* **EXERCISE INSTRUCTIONS**:
Without changing a thing, reproduce the entire listing and leave out its pictures.

* **INPUT DATA**:
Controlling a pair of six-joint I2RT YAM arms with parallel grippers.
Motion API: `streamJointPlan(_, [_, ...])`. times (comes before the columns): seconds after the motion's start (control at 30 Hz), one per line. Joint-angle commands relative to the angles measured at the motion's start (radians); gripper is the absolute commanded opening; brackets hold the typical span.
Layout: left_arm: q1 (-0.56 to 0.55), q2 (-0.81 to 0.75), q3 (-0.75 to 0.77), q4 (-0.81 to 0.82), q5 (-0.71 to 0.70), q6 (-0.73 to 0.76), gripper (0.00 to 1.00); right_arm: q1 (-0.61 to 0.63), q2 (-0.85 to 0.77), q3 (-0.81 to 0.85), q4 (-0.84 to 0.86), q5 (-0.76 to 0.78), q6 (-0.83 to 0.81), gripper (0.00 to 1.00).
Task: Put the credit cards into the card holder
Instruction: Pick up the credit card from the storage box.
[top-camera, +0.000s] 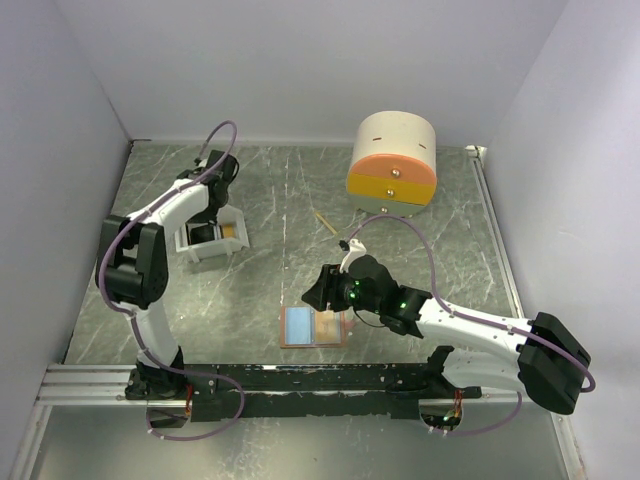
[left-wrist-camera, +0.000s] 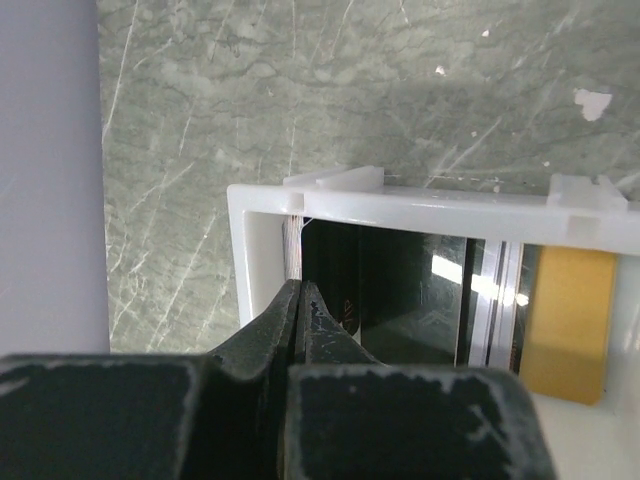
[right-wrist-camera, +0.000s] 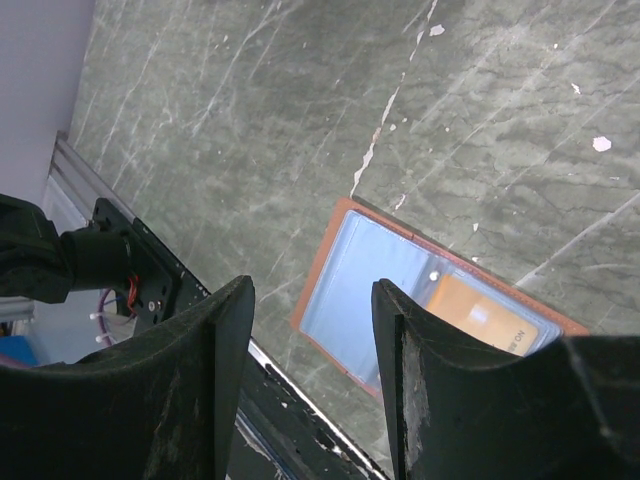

* **SOLUTION TO THE EXERCISE**:
Controlling a pair of six-joint I2RT YAM arms with parallel grippers.
Motion API: `streamJointPlan(_, [_, ...])`. times (comes before the columns): seconds after the motion's start (control at 30 Hz), one per line. Joint-angle commands relative to the angles measured at the motion's start (radians); gripper is the absolute commanded opening; brackets hold the typical span.
Layout: left_arm: q1 (-0.56 to 0.55), q2 (-0.81 to 0.75), q3 (-0.75 to 0.77), q4 (-0.81 to 0.82), q5 (-0.71 to 0.70), q6 (-0.73 to 0.76), gripper (0.00 to 1.00); right_arm: q1 (-0.61 to 0.63), q2 (-0.85 to 0.77), q3 (-0.81 to 0.85), q4 (-0.84 to 0.86), q5 (-0.76 to 0.78), q6 (-0.83 to 0.81), gripper (0.00 to 1.00).
Task: Put the credit cards into the card holder
Instruction: Pick up the credit card from the storage box.
[top-camera, +0.000s] 
[left-wrist-camera, +0.000s] 
[right-wrist-camera, +0.000s] 

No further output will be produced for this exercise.